From GFBio Public Wiki
(Redirected from BioCASe Pipeline)
Jump to: navigation, search

Publication of type 1 data via BioCASe data pipelines

The seven GFBio collection data centers set up various solutions for publication of biodiversity data structured according the ABCD standard. They have various approaches for delivering landing pages on dataset levels and data unit levels and various solutions for presentation of the dissemination packages and their versioning as far as datasets which change their content over the time ("dynamic") are concerned. They can have just one data pipeline for type 1 data (type 1 data are defined here) but also two or more. They may, for example, operate different data pipelines for (meta-)data with and without stored specimen objects or data with and without assigned multimedia objects.

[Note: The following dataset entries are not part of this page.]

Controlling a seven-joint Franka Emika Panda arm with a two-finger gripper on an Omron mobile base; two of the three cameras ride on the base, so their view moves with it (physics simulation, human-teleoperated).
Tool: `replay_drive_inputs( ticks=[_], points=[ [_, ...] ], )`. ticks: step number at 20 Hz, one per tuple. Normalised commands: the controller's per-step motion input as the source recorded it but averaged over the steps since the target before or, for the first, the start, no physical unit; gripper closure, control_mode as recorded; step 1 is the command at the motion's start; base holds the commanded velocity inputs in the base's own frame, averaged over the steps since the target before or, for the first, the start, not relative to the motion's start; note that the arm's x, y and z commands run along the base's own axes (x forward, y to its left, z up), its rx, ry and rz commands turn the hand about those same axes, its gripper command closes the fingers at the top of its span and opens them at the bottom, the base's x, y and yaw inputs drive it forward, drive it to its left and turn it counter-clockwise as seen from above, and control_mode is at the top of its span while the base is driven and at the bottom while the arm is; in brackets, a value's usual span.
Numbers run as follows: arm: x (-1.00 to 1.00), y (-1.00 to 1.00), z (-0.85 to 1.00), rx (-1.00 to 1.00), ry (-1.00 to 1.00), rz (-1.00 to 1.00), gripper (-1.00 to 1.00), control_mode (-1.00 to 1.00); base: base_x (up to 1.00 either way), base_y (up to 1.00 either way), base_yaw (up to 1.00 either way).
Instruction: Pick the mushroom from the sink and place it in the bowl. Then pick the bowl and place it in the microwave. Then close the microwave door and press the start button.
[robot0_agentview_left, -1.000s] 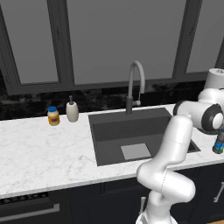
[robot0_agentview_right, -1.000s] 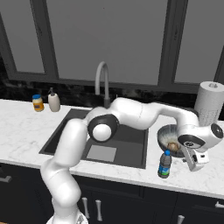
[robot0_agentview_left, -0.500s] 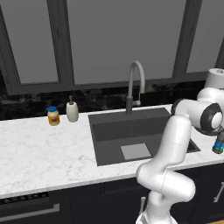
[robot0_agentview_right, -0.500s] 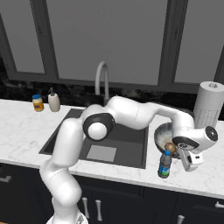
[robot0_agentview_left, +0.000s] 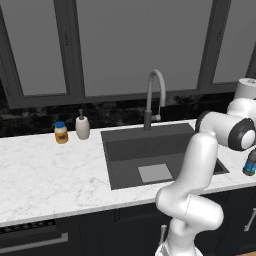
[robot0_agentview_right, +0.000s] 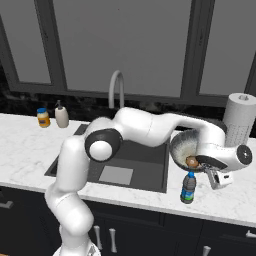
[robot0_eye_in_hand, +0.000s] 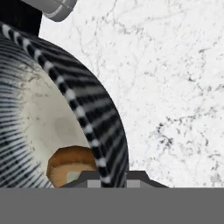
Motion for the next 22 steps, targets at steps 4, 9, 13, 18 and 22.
replay_drive_inputs(
  ticks=[4,9,13,18,22],
  points=[
    [0.00,0.00,0.99,0.00,-0.13,0.00,1.00,-1.00,0.00,0.00,0.00],
    [0.00,0.00,0.99,0.00,-0.09,0.00,1.00,-1.00,0.00,0.00,0.00],
    [-0.25,0.07,0.88,0.00,-0.06,0.00,1.00,-1.00,0.00,0.00,0.00],
    [-0.44,0.20,0.74,0.00,-0.05,0.00,1.00,-1.00,0.00,0.00,0.00],
    [-0.56,0.25,0.49,0.00,-0.05,0.00,1.00,-1.00,0.00,0.00,0.00]
  ],
)
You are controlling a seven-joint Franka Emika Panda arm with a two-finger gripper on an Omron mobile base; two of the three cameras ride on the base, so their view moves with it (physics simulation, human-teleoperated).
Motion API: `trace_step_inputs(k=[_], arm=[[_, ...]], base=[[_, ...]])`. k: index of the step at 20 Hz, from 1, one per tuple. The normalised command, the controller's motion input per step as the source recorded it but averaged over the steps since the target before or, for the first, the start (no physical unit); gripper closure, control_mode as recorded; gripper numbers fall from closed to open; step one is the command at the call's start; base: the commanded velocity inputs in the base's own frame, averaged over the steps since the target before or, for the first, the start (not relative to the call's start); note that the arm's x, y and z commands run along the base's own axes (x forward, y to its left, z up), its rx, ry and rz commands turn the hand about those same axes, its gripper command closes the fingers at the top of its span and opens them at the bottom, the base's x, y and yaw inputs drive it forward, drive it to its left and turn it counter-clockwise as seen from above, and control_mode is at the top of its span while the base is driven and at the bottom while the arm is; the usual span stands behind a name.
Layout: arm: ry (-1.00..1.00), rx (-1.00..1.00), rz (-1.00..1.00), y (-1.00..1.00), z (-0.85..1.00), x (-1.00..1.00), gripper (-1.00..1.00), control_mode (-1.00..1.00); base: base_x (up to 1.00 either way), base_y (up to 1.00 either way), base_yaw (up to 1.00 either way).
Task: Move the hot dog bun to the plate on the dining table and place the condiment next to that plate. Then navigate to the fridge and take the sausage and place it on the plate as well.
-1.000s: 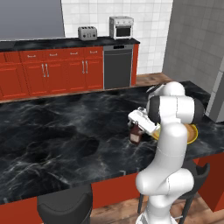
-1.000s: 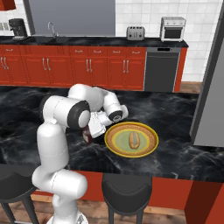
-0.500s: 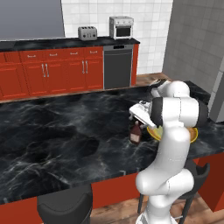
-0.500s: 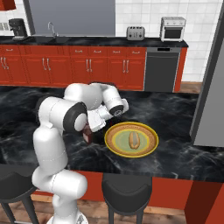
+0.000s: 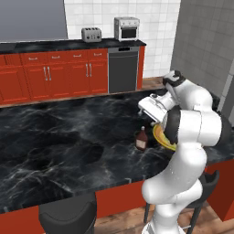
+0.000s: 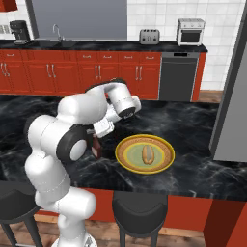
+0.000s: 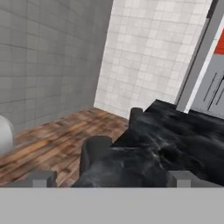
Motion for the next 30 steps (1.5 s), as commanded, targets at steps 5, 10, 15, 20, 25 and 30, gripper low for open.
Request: trace_step_inputs(k=[5,10,15,20,25,30], arm=[[-0.01,0.00,-0.02,0.20,0.66,-0.53,-1.00,-1.00],[0.00,0.00,-0.13,0.21,0.57,-0.53,-1.00,-1.00],[0.02,0.00,-0.27,0.16,0.55,-0.50,-1.00,-1.00],[0.10,0.00,-0.42,0.06,0.47,-0.44,-1.00,-1.00],[0.19,0.00,-0.55,0.02,0.28,-0.31,-1.00,-1.00],[0.27,0.00,-0.64,0.00,0.15,-0.21,-1.00,-1.00]], base=[[0.00,0.00,0.00],[0.00,0.00,0.00],[0.00,0.00,0.00],[0.00,0.00,0.00],[0.00,0.00,0.00],[0.00,0.00,0.00]])
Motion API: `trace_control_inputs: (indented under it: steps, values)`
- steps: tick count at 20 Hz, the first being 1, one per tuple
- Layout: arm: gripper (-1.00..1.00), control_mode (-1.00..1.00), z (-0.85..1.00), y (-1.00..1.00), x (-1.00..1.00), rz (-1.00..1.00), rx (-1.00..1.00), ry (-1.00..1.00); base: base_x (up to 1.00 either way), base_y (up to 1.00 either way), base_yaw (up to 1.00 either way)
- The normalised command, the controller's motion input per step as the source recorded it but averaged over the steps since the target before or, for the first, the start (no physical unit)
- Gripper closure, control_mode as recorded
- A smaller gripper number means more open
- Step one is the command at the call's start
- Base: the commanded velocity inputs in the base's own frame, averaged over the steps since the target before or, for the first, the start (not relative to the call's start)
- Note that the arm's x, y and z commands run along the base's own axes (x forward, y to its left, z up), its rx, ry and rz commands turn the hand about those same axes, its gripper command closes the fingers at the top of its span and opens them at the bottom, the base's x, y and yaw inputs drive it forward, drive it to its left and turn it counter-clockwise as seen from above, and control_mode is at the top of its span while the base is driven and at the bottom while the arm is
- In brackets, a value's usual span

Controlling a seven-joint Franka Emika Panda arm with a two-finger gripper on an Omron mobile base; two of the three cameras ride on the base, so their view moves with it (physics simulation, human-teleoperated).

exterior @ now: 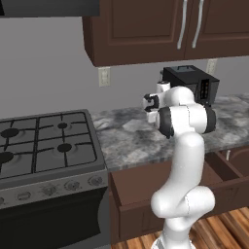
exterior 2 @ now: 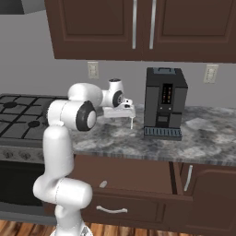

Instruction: Organize the utensils by type. Pick up the wooden spoons from the counter and place them in the open cabinet. Then pick up the metallic utensils from the counter and place them in the open drawer.

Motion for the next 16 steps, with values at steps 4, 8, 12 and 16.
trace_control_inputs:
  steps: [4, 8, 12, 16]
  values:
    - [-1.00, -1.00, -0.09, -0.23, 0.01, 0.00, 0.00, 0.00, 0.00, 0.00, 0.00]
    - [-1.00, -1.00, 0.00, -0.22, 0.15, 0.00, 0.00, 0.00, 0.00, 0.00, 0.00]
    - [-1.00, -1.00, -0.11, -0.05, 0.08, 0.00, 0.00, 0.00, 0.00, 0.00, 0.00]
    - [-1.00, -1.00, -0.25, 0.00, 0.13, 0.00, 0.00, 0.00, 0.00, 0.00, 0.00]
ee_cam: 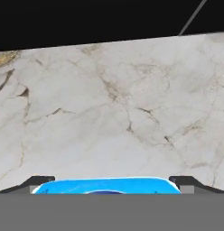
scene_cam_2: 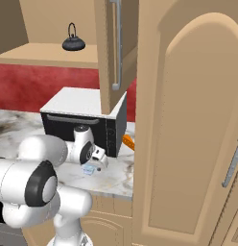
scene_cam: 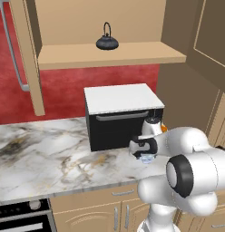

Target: Pick the yogurt and yogurt from the counter and place them in the cabinets closest to them.

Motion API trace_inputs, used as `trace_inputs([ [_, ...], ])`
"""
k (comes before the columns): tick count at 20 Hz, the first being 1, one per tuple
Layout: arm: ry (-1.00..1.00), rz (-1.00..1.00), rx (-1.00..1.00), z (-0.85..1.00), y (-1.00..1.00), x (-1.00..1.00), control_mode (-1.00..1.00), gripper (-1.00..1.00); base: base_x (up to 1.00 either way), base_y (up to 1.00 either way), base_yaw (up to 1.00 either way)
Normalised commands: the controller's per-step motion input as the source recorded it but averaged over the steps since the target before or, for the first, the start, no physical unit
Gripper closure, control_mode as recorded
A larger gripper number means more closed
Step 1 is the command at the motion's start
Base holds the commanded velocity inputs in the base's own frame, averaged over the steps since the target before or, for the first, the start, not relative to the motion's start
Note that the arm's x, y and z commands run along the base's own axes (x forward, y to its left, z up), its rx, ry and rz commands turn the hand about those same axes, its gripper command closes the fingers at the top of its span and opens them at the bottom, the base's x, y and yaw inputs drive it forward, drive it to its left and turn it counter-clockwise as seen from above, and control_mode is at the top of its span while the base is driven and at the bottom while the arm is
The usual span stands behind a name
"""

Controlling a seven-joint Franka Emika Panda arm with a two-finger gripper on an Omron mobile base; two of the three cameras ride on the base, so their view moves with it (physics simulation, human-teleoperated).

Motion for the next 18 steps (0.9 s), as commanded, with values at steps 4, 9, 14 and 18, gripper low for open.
trace_inputs([
  [4,0.0,-0.01,0.0,-0.13,0.0,-0.03,-1.0,1.0,0.0,0.0,0.0],
  [9,-0.03,-0.01,0.0,0.13,0.0,-0.05,-1.0,1.0,0.0,0.0,0.0],
  [14,-0.03,0.0,0.0,0.56,0.0,-0.19,-1.0,1.0,0.0,0.0,0.0],
  [18,0.0,0.0,0.0,0.71,0.0,-0.17,-1.0,1.0,0.0,0.0,0.0],
])
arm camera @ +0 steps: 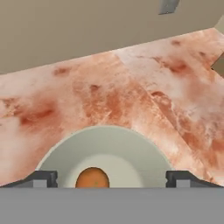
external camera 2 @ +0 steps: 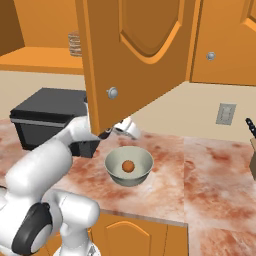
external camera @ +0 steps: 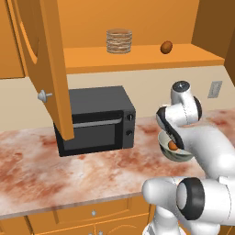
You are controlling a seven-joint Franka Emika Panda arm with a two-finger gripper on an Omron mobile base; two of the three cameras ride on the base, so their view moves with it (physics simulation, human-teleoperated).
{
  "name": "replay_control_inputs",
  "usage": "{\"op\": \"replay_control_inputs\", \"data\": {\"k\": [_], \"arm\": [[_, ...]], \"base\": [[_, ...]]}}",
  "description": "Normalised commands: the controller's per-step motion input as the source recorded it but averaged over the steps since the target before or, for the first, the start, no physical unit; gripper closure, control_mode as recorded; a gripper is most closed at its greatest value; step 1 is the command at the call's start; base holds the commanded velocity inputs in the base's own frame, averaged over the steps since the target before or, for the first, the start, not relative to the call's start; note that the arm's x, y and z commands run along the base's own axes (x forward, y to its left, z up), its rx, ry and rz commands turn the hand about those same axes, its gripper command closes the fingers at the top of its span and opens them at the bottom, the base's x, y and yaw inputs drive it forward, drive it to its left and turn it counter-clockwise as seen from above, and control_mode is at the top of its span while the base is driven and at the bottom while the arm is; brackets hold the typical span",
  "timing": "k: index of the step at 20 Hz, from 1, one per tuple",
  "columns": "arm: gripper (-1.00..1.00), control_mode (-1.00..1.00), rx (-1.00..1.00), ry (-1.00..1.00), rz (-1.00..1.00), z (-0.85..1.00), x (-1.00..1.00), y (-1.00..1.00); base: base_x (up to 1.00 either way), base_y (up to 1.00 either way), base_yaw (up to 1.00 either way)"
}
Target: Open the cabinet. Pick the tangerine and mango from the cabinet and place them into the bowl. Then close the cabinet.
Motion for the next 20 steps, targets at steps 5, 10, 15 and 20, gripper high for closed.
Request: {"op": "replay_control_inputs", "data": {"k": [5, 10, 15, 20], "arm": [[-1.0, -1.0, 0.0, -0.29, 0.0, 1.0, -0.26, 0.22], [-1.0, -1.0, 0.0, -0.28, 0.01, 1.0, -0.13, 0.32], [-1.0, -1.0, 0.0, -0.2, 0.04, 1.0, -0.08, 0.42], [-1.0, -1.0, 0.0, -0.15, 0.08, 1.0, -0.1, 0.24]], "base": [[0.0, 0.0, 0.0], [0.0, 0.0, 0.0], [0.0, 0.0, 0.0], [0.0, 0.0, 0.0]]}}
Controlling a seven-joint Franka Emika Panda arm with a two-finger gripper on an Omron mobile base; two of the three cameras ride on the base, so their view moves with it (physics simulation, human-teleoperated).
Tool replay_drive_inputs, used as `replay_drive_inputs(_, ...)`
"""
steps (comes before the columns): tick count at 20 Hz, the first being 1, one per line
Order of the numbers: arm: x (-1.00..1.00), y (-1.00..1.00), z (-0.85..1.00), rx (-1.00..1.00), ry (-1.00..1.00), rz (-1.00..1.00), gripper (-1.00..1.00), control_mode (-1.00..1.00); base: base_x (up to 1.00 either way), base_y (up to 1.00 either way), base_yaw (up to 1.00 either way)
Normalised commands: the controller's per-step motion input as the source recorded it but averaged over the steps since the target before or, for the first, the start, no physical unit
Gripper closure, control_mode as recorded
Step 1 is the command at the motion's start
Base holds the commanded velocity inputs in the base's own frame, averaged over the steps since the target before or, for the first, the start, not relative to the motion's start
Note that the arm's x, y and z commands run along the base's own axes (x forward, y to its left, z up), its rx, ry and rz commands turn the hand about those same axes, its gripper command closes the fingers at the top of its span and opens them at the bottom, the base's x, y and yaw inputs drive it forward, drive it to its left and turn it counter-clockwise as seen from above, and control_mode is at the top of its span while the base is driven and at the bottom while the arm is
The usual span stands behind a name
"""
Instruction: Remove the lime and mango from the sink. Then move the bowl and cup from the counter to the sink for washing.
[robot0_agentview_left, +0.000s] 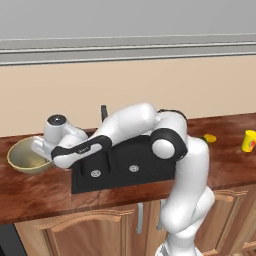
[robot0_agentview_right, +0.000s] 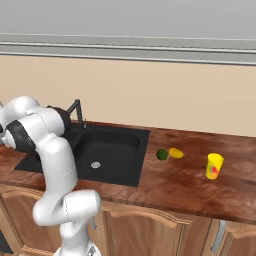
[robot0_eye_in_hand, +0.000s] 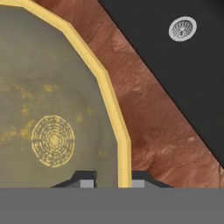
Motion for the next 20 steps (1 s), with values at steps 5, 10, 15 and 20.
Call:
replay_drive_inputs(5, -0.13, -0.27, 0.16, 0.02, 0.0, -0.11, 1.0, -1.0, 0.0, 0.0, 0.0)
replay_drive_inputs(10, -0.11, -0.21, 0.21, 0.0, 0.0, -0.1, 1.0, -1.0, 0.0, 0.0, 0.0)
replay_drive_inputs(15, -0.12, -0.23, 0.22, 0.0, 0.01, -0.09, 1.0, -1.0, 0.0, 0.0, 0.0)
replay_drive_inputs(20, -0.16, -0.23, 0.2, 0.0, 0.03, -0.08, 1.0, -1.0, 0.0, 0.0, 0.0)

Nevertheless all data centers agree on several aspects:

1. They deliver DIPs using ABCD 2.06 standard elements and the latest version of the BioCASe Provider Software.

2. They use a set of recommended and mandatory ABCD consensus elements (page includes examples). The mandatory elements must not be empty!

3. They follow a Citation convention (page includes examples).

4. They follow a convention on recommended licenses and their standard abbreviations.

5. They use predefined content lists following GBIF rules for one mandatory and one highly recommended ABCD element, i.e. RecordBasis and Kingdom. Both term lists and definitions are included as controlled vocabularies in the GFBio TS (Terminology Service).

6. They use the GFBio instance of the BioCASe Monitor Service for consistency check and common machine-readable web service presentation.

7. The data and metadata are transformed to PanSimpleDC (see under https://github.com/gfbio/abcd-to-dublin-core, https://github.com/gfbio/ABCD_XSLT_Landingpages) and provided for indexing/harvesting by central GFBio indexing processes.

8. Ideally datasets contain georeferenced records (WGS 84 coordinates) as recommended by the ABCD for data publication and can subsequently be harvested/ingested by the GFBio VAT-System for further analysis/modelling.





Notes:

The scientific data curators of the GFBio data centers (= data repositories) have write and read access to the GFBio submission system, read access to the GFBio Terminology Service and as far as SNSB, SMNS and ZFMK are concerned read access to the DWB cloud services. They use these services for parameter assignment.

All GFBio collection data centers are GBIF data publishers. By that, they might offer an additional service for data producers to support their parallel dynamic publication of occurrence and checklist data via this international biodiversity data network (with GBIF DOI assignment).

All GFBio collection data centers run their own technical solution and data pipelines for long-term data archiving sensu OAIS requirements.